### WHAT IS EXPECTED:
Repeat the lines of the data that follow, please, starting at the first and stopping after the one with "Room frame (metres): origin".
-------- RECORDS FOR PROCESSING --------
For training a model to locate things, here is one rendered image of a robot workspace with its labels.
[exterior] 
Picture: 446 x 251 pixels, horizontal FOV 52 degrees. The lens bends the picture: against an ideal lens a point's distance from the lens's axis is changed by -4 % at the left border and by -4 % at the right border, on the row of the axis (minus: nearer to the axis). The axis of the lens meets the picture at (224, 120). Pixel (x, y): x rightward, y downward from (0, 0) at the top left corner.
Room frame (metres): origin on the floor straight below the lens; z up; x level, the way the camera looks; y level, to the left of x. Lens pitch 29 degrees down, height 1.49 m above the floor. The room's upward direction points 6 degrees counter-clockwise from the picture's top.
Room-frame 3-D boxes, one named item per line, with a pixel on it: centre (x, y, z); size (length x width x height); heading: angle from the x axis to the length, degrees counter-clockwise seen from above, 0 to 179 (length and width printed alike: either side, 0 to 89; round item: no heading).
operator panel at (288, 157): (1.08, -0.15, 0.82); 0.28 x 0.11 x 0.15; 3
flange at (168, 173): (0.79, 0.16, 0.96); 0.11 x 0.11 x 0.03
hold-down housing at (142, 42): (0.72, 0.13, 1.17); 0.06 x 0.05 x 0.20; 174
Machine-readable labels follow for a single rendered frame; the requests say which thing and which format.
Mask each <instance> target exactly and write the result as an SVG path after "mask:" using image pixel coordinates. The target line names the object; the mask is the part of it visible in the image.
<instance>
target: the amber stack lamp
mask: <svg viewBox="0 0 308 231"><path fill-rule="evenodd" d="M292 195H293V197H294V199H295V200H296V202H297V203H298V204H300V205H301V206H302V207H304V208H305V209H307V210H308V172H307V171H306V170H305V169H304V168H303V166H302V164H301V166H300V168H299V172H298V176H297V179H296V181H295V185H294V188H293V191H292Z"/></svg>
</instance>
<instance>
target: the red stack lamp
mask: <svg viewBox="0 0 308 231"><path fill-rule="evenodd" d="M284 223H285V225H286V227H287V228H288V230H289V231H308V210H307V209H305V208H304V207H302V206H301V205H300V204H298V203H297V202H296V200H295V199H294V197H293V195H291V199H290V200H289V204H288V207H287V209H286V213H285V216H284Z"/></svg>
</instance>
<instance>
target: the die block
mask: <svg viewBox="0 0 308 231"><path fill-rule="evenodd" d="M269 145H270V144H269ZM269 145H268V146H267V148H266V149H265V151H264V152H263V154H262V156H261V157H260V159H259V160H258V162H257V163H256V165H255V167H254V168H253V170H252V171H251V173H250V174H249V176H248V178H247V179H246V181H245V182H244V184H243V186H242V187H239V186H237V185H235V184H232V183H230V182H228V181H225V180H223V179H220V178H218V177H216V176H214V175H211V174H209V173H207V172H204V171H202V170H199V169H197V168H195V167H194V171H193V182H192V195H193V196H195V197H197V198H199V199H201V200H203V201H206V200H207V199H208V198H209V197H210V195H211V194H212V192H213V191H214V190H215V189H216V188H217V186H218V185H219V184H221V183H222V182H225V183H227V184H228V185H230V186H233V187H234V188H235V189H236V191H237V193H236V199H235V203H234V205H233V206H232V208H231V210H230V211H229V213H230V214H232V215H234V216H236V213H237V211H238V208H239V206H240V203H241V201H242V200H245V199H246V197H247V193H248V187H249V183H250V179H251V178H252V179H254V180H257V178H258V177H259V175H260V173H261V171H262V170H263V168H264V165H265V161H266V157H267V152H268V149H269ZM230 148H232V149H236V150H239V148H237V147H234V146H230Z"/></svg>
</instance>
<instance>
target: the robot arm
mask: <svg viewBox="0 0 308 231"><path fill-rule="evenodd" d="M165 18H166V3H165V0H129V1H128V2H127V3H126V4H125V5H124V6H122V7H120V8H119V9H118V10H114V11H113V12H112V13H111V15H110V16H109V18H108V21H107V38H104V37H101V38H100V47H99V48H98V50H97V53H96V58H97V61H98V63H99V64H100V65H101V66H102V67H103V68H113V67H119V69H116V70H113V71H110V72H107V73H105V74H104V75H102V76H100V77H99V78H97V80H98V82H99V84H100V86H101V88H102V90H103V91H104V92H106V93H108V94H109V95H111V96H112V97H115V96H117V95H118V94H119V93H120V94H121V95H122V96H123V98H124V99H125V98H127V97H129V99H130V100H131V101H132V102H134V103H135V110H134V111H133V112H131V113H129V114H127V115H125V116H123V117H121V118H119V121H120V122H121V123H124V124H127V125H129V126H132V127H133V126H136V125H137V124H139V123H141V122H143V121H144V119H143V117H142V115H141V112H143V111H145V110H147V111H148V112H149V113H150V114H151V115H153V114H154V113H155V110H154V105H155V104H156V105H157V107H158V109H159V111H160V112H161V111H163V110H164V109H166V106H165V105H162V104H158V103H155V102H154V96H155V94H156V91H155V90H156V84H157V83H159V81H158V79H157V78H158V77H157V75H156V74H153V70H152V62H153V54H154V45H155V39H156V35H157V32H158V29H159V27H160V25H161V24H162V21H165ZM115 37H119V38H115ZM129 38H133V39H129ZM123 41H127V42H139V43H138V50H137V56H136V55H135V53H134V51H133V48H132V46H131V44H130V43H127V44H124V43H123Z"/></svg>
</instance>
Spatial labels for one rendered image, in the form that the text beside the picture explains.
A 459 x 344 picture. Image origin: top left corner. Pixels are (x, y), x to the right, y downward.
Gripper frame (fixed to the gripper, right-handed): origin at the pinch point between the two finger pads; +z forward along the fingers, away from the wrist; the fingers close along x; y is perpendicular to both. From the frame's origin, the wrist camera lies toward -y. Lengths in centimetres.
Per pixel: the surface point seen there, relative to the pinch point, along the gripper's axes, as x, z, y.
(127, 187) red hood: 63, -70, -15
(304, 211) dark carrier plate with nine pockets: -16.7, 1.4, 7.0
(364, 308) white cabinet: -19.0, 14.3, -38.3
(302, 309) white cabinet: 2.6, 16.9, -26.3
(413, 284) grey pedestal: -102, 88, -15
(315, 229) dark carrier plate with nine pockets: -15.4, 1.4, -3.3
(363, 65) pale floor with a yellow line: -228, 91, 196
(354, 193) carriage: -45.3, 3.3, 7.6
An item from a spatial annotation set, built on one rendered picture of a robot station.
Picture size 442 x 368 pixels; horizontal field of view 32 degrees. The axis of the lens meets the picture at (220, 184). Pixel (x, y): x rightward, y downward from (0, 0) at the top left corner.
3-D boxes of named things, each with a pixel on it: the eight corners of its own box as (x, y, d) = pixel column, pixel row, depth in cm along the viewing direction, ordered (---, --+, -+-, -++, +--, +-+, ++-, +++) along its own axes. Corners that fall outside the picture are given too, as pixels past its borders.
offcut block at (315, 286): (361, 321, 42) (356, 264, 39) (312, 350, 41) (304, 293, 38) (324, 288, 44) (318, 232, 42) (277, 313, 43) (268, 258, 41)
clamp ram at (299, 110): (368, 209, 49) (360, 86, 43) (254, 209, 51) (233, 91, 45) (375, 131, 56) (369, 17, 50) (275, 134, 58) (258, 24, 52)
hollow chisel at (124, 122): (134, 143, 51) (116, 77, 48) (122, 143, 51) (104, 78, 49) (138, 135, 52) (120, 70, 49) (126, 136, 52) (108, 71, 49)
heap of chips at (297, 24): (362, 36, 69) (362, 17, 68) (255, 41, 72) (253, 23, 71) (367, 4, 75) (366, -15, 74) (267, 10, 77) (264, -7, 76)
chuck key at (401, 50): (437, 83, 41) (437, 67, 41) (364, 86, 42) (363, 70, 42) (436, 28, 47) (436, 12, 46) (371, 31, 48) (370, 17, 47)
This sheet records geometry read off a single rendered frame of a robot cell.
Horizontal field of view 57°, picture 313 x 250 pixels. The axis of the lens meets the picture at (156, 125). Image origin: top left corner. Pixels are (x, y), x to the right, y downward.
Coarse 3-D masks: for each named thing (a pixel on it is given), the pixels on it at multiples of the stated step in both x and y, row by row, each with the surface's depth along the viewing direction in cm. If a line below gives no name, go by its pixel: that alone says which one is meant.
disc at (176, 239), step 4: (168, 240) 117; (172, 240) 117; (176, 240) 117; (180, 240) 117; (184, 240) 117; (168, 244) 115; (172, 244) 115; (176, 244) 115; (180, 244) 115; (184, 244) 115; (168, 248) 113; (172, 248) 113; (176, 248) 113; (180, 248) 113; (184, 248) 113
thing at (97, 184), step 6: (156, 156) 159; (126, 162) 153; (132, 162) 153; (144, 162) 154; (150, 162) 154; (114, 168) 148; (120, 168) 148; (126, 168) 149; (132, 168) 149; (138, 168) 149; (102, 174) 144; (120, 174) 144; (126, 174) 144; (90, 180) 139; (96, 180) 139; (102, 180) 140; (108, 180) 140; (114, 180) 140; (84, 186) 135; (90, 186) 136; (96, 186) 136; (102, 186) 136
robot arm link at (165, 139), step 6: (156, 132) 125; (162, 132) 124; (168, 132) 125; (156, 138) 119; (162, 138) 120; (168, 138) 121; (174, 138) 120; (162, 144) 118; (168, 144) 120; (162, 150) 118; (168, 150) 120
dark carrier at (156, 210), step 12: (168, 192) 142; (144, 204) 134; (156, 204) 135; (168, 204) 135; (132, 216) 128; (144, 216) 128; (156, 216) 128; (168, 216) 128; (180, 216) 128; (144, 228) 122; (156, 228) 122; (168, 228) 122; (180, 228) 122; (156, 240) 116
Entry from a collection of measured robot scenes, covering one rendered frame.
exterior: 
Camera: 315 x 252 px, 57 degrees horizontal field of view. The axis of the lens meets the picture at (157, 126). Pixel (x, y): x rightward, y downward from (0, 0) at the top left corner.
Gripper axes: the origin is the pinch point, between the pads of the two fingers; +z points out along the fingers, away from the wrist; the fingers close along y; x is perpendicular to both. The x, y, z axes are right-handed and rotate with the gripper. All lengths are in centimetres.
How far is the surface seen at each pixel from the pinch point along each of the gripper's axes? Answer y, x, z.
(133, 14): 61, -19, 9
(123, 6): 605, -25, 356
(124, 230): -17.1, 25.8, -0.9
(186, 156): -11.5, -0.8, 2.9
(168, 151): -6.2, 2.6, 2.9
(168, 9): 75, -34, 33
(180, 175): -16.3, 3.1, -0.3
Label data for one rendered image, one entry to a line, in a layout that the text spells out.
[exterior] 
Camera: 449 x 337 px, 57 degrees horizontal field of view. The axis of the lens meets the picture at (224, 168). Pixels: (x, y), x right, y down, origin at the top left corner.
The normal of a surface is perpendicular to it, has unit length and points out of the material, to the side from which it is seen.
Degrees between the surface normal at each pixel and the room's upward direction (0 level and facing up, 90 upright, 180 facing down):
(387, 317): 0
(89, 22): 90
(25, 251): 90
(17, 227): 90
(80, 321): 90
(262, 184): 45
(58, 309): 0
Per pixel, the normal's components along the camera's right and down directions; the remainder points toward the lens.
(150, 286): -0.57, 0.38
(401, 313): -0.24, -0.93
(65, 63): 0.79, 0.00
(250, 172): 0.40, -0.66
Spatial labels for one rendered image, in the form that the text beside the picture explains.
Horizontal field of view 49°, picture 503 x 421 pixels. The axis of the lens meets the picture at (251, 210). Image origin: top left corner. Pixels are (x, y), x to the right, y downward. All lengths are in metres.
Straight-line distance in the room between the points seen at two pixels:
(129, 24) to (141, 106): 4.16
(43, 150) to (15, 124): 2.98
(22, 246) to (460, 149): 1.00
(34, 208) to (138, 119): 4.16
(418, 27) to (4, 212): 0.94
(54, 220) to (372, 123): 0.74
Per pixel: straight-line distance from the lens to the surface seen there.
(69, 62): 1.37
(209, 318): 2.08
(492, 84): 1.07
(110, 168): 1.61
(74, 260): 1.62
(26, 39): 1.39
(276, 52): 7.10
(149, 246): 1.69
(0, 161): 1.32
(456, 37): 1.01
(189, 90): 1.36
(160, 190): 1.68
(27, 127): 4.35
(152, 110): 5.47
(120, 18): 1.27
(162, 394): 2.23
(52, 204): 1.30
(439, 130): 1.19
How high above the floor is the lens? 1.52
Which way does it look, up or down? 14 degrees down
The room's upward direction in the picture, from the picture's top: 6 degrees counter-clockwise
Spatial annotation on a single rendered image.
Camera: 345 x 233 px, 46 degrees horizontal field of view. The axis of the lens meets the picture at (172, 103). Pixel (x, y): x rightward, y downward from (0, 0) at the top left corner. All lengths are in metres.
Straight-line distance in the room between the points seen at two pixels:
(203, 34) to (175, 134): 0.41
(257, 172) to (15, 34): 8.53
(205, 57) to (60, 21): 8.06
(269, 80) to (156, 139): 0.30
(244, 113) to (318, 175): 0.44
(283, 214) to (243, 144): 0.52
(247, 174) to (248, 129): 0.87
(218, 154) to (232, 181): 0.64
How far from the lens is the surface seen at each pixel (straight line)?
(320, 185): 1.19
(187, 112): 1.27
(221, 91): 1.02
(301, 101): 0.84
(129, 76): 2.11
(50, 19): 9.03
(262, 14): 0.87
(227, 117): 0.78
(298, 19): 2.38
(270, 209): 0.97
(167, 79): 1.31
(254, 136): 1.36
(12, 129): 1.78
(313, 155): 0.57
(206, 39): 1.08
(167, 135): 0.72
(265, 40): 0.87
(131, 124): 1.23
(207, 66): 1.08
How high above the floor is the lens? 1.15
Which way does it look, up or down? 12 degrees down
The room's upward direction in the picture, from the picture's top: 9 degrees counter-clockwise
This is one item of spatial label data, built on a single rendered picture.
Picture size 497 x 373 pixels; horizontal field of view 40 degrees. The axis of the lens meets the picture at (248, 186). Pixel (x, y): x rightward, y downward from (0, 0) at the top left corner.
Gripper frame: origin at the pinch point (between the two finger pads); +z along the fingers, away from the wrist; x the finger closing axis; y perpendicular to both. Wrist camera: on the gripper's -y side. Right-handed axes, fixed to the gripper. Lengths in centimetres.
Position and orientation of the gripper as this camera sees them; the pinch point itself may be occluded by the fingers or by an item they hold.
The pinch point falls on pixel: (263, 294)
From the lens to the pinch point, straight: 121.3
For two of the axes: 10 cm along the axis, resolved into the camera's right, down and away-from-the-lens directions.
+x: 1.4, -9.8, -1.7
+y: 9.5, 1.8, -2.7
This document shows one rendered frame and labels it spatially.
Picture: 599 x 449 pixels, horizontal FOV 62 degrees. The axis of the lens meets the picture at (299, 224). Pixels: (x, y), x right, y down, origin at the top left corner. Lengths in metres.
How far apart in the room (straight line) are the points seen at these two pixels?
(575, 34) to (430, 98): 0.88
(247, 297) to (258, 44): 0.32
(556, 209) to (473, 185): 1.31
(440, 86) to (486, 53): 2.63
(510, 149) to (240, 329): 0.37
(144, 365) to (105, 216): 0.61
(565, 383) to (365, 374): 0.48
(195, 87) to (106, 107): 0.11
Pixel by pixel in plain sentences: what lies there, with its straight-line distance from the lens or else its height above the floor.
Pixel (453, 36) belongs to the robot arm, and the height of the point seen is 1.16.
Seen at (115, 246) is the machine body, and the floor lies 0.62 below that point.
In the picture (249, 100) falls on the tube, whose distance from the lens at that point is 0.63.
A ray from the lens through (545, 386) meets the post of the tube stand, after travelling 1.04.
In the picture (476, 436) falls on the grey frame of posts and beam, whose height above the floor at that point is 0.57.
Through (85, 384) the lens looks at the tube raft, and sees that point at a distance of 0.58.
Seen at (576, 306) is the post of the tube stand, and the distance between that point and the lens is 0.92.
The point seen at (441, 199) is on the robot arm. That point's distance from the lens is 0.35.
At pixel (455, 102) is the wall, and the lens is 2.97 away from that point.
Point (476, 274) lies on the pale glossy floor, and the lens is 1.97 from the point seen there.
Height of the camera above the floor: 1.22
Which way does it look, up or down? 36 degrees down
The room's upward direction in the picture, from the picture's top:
--------
### ANSWER SECTION:
For training a model to locate things, here is one rendered image of a robot workspace with its labels.
[exterior] 
Picture: 446 x 251 pixels, horizontal FOV 52 degrees. The lens bends the picture: against an ideal lens a point's distance from the lens's axis is changed by -4 % at the left border and by -4 % at the right border, on the row of the axis (minus: nearer to the axis). The axis of the lens meets the picture at (224, 120). Pixel (x, y): x rightward, y downward from (0, 0) at the top left corner.
Room frame (metres): origin on the floor straight below the lens; z up; x level, the way the camera looks; y level, to the left of x. Lens pitch 29 degrees down, height 1.49 m above the floor. The room's upward direction points 6 degrees counter-clockwise from the picture's top.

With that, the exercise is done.